Brainstorming here… everyone’s welcome. I’m glad you did.
We certainly don’t have to discuss all this if you don’t want to, though. But I guess you could bring an interesting point of view.
We both seem to agree that there exists pooling strategies which allow “more columns in a layer than the number of cells in the input space but still gain a massive level of…” stability.

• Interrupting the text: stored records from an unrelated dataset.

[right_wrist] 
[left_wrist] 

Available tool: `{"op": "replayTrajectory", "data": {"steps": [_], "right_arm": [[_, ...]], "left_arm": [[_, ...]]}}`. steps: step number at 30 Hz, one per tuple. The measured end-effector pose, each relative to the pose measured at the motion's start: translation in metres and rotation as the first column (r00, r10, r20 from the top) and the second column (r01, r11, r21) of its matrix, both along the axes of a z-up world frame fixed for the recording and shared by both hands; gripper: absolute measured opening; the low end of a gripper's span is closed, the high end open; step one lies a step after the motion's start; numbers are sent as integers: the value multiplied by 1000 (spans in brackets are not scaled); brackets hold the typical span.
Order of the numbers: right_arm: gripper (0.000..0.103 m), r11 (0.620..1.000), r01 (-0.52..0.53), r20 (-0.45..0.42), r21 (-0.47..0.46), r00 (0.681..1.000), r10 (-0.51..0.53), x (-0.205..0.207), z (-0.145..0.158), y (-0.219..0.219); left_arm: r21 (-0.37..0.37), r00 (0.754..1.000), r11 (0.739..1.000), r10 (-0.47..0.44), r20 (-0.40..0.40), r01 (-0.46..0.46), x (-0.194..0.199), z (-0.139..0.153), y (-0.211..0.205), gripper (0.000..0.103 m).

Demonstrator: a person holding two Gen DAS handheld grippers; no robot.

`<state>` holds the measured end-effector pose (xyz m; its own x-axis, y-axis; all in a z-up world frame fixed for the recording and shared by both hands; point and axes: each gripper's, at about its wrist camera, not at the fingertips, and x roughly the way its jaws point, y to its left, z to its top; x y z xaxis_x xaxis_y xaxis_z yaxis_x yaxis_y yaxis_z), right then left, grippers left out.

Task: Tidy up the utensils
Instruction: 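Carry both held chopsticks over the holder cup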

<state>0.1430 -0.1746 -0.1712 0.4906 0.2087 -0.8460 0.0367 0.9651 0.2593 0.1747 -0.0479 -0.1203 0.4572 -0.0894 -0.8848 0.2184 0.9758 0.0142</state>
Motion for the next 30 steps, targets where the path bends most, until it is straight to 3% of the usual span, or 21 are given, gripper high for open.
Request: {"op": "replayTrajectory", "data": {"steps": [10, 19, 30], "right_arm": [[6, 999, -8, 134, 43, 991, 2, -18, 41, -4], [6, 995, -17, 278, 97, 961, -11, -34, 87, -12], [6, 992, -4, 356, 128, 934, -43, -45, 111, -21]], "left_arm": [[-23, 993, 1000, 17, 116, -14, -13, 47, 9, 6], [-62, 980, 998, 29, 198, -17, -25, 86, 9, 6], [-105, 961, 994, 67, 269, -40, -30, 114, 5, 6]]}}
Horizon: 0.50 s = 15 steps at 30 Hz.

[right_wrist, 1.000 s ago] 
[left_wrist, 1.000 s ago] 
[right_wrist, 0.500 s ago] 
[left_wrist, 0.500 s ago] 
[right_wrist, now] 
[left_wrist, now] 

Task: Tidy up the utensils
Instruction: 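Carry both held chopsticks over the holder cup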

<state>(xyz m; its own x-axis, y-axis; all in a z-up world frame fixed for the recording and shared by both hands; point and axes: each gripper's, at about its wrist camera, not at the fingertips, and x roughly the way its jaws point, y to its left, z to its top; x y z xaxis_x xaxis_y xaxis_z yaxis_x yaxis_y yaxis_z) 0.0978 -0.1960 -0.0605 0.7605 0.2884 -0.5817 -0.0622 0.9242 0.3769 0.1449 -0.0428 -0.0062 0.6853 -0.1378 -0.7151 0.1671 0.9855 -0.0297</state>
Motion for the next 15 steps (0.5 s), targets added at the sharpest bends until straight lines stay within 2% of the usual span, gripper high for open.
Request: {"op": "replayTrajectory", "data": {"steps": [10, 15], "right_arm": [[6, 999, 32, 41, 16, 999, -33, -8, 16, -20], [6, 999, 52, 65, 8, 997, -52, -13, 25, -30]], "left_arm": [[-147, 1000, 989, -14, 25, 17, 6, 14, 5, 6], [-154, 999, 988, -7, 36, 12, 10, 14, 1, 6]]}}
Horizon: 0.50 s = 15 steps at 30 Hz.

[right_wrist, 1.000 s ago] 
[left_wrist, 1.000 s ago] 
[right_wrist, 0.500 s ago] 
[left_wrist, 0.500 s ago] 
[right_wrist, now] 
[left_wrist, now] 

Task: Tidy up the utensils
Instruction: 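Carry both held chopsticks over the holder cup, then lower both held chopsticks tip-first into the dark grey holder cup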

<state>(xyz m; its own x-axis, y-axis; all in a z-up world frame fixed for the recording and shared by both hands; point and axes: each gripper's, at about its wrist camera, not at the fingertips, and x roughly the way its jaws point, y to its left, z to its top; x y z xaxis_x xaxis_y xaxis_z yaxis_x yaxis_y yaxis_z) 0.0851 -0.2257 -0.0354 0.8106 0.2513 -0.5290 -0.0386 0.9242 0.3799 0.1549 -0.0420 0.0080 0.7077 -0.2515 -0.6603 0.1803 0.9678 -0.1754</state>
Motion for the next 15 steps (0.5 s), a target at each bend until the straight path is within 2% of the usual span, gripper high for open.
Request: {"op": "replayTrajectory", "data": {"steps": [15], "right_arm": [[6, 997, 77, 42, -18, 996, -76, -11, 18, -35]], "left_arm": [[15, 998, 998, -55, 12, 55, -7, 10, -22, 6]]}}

A for whether stability = generalization, we could indeed envision that any morphism from any finite discrete space to a smaller one (whether smaller by available size, or smaller by de-facto K) necessarily has non-injective points and thus, in a sense, provides ‘generalization’. But when discussing about brains, we’d be better advised to consider only the subset of those that produce semantically-pertinent generalizations (that could be both the reason why I pointed to MD5 as a counter-example, and the reason why you think it was ill-advised in that discussion…)
HTM spatial pooler in particular, seems to behave nicely with semantics, but does not seem to enforce much stability, unless you reduce output size as you discussed with @sunguralikaan at the start of the thread.
It may be that ‘if it does not, it should’ as you pointed out… I don’t know. I’m not sure. The idea behind it all seems to achieve a representation of a given density, preserving semantics, while giving each output point ‘a chance’.
Even if it did increase stability, well… I haven’t experimented with all this myself, but… unsupervised training of a hierarchy of layers has reportedly proven difficult. I guess we need to find other ways to ‘solve’ that problem, or discover ways in which the brain does.